Tue Jul 24 03:33:39 UTC 2018

On 24/07/18 11:15, Marek Olšák wrote:
> On Fri, Jul 20, 2018 at 12:53 AM, Dave Airlie <airlied at gmail.com> wrote:
>> On 20 July 2018 at 13:12, Marek Olšák <maraeo at gmail.com> wrote:
>>> From: Marek Olšák <marek.olsak at amd.com>
>>>
>>> To make dEQP-GLES31.functional.ssbo.layout.random.all_shared_buffer.23
>>> finish sooner on the older CPUs. (otherwise it gets killed and we fail
>>> the test)
>>
>> I think this is possibly a bad idea, since it's clear LLVM has some pathalogical
>> behaviour the AMDGPU backend for this shader and we are just papering over it.
>>
>> A quick dig into LLVM shows horrible misuse of a SmallVector data structure
>> for what ends up having 2000 entries in it.
>>
>> I'm not going to out right NAK this, but it would be nice to have it accompanied
>> by a pointer to an llvm bug against the amdgpu backend for the
>> pathalogical case.
> 
> Even if I comment out the push_back call in LLVM, it's still too slow.

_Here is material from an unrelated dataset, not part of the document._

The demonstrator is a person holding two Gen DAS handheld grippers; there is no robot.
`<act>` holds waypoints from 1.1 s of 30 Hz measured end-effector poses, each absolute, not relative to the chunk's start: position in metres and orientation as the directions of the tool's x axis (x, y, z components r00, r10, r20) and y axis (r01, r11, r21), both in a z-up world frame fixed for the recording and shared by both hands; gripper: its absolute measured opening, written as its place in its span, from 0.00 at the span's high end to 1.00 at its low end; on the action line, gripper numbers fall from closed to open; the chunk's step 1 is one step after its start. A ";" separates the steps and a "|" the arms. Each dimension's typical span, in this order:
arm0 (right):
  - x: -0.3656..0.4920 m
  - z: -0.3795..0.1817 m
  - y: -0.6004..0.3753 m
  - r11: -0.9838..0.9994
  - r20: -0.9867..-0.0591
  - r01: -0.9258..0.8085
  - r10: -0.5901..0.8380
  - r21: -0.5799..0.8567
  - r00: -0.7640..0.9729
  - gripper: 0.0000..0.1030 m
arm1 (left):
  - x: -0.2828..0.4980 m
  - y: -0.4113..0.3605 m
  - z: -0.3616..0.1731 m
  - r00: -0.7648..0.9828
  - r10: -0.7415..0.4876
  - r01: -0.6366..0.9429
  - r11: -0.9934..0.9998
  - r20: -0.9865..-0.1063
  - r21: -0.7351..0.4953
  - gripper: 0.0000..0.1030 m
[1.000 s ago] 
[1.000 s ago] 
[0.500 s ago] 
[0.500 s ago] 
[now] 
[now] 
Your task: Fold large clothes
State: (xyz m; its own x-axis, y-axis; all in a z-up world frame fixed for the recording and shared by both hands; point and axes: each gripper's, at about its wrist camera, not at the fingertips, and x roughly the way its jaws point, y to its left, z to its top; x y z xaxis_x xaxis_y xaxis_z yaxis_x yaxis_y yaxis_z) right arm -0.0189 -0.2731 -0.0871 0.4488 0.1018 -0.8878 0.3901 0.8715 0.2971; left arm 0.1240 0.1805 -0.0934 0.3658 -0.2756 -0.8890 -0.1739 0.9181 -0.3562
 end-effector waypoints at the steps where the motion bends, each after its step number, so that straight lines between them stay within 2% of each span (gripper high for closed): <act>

> (the dEQP test times out and fails) LLVMCodeGenLevelLess is faster,
> but I don't know yet if it's enough for the test.

I hard-coded the second buffer block to column_major rather than 
row_major which reduced total run time from 15 -> 9 seconds on my 
machine. So it seems temps would definitely help. Proper packing support 
would also likely help a little more but not as much.